Repeat only the stretch of lines below that runs from the line with "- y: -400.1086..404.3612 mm" through the line with "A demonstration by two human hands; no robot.", unaltered.

*** Opening of The records ***

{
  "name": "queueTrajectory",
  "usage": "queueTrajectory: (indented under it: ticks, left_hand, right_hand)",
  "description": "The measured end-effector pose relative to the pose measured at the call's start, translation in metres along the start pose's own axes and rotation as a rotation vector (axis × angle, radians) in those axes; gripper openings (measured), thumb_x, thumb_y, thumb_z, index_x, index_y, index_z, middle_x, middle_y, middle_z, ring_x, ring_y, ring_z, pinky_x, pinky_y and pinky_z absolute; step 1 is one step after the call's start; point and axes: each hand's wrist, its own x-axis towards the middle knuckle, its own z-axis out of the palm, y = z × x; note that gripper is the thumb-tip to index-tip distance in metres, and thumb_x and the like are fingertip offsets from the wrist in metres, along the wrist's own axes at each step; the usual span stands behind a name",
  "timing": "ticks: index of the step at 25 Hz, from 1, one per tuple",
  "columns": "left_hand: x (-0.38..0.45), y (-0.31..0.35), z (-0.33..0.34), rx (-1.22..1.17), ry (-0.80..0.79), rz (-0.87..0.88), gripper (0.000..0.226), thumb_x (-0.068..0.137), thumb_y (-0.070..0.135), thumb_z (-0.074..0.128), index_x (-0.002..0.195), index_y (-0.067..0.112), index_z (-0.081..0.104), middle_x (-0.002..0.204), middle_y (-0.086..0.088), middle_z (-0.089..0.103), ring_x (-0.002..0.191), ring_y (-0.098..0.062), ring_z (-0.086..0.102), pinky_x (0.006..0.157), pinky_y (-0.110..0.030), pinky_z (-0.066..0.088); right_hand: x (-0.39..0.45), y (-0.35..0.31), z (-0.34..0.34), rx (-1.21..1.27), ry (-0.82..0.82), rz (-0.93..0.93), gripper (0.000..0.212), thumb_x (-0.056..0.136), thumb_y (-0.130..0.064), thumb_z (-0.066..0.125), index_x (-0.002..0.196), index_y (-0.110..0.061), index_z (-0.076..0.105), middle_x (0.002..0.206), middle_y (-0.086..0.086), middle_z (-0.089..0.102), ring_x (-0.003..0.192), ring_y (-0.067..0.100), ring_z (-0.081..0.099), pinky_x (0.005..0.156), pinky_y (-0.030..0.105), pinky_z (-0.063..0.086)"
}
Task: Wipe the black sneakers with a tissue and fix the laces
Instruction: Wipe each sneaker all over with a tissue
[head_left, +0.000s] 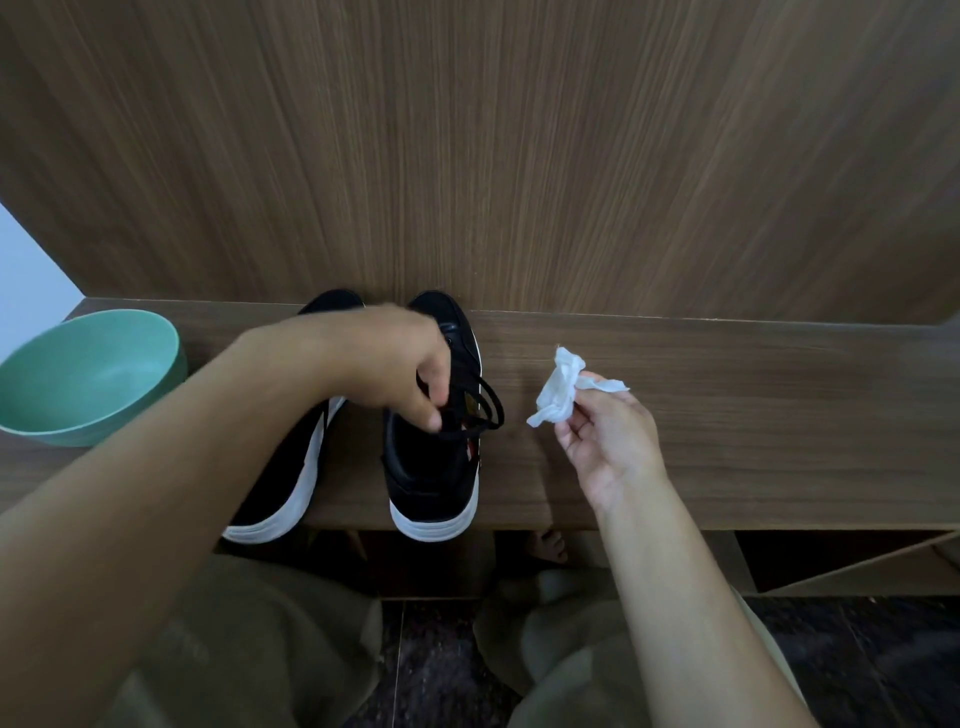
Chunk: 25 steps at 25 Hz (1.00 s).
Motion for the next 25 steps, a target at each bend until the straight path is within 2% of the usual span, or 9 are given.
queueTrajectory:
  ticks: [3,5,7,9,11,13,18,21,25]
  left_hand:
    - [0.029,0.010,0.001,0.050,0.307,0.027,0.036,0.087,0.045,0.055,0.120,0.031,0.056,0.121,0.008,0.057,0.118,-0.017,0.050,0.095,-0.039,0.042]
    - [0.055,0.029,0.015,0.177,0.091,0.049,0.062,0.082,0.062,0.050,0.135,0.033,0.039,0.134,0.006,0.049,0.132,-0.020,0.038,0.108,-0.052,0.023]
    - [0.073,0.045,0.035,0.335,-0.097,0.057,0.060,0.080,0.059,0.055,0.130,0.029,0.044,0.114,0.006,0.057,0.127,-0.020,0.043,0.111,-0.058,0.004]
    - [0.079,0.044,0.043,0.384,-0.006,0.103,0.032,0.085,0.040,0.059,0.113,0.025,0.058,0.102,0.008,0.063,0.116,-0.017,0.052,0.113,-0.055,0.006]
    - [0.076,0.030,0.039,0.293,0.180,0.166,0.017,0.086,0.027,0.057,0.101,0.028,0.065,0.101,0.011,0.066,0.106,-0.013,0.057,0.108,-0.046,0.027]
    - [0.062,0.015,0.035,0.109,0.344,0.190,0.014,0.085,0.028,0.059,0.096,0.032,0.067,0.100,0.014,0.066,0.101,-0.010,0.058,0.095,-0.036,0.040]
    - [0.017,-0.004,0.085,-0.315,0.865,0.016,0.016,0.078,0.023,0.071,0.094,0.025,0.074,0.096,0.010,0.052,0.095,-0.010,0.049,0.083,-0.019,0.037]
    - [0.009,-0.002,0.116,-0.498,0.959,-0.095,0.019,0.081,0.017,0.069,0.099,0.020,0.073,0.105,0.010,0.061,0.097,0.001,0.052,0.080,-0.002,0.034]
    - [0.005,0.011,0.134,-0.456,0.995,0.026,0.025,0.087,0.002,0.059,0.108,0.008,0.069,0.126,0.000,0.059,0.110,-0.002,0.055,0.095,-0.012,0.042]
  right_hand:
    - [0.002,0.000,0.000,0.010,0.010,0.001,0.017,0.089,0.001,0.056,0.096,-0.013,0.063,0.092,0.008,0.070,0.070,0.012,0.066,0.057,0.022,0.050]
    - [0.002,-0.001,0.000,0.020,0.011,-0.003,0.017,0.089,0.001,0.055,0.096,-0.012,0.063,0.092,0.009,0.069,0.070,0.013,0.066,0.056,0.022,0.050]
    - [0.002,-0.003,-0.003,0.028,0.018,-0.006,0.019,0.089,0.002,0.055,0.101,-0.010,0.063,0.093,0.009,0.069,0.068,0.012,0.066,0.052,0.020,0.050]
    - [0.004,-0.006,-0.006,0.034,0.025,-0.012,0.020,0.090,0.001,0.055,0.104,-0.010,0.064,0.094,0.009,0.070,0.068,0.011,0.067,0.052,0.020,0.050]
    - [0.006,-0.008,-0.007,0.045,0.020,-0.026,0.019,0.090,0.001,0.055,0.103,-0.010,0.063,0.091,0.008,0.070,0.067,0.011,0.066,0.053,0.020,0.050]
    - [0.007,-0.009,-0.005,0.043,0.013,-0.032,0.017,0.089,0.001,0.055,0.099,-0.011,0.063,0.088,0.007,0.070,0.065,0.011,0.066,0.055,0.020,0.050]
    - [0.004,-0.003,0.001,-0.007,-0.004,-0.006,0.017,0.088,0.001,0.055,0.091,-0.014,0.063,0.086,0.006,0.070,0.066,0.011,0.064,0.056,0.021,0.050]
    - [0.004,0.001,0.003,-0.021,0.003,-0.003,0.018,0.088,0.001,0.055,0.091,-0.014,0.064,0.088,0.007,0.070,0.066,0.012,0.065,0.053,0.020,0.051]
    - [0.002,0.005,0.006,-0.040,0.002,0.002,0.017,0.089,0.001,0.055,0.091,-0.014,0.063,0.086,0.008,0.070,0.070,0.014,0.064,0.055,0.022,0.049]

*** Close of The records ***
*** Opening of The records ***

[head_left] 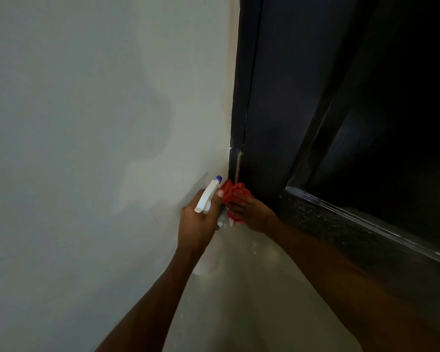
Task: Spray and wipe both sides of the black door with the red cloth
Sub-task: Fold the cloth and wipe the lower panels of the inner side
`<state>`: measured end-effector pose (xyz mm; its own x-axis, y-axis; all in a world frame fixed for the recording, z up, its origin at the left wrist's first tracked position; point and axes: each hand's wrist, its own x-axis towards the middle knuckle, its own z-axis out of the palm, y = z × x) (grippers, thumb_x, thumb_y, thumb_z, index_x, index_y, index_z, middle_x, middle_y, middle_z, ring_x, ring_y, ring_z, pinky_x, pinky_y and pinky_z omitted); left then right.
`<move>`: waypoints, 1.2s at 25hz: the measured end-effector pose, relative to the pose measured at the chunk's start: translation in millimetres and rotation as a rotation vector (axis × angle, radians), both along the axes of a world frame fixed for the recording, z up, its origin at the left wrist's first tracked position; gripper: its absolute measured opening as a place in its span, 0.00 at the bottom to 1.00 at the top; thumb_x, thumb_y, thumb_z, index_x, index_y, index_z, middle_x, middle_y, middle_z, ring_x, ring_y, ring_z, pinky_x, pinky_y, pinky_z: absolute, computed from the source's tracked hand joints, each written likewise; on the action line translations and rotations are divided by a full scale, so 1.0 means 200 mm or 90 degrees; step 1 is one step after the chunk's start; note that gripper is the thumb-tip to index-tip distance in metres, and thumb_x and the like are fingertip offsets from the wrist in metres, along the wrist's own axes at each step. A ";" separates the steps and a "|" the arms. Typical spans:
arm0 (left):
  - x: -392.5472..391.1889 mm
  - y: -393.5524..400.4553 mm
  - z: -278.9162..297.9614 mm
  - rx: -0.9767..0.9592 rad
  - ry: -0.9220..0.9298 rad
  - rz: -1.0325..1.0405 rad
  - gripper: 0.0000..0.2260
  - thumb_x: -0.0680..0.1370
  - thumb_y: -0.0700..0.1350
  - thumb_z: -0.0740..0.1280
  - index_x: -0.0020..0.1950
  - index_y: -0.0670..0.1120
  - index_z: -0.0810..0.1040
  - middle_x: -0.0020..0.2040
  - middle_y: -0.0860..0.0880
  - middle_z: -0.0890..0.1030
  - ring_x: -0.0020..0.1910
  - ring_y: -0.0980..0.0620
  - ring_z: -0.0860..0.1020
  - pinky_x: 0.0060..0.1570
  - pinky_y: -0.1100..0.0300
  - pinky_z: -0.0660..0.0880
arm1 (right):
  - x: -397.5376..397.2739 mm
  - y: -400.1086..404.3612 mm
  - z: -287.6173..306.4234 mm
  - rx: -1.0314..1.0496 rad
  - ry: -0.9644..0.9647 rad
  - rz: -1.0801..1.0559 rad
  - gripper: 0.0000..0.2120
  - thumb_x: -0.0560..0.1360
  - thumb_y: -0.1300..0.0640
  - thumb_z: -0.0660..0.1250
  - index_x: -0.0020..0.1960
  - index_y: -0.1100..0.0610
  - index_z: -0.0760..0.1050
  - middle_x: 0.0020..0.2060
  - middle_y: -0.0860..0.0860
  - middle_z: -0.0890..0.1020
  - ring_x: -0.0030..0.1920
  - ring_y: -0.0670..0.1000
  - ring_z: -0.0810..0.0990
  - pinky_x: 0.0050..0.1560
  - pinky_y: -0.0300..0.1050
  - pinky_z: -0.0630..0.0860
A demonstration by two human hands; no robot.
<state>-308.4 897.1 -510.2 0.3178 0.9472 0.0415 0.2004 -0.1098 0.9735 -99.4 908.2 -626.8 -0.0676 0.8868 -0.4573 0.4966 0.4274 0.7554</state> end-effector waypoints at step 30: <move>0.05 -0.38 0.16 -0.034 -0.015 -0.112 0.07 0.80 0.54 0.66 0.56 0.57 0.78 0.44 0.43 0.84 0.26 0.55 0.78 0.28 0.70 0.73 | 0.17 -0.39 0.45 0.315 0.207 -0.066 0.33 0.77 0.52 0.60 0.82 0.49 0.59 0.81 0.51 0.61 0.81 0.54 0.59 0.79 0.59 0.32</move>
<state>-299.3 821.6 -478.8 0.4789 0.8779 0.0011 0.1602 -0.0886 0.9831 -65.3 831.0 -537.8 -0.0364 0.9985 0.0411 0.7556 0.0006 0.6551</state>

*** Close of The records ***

Response to this exercise »
  - y: -400.1086..404.3612 mm
  - z: -287.6173..306.4234 mm
  - rx: -1.0314..1.0496 rad
  - ry: -0.9644..0.9647 rad
  - rz: -1.0801..1.0559 rad
  - gripper: 0.0000..0.2120
  - thumb_x: -0.0560..0.1360
  - thumb_y: -0.1300..0.0640
  - thumb_z: -0.0660..0.1250
  - index_x: -0.0020..0.1960
  - index_y: -0.1100..0.0610
  - index_z: -0.0760..0.1050
  - middle_x: 0.0020..0.2060
  - middle_y: -0.0860..0.0860
  - middle_z: -0.0890..0.1020
  - ring_x: -0.0030..0.1920
  - ring_y: -0.0670..0.1000
  - ring_z: -0.0810..0.0990
  - pinky_x: 0.0050..0.1560
  - pinky_y: -0.0300..0.1050
  - pinky_z: -0.0630..0.0860
A demonstration by two human hands; no robot.

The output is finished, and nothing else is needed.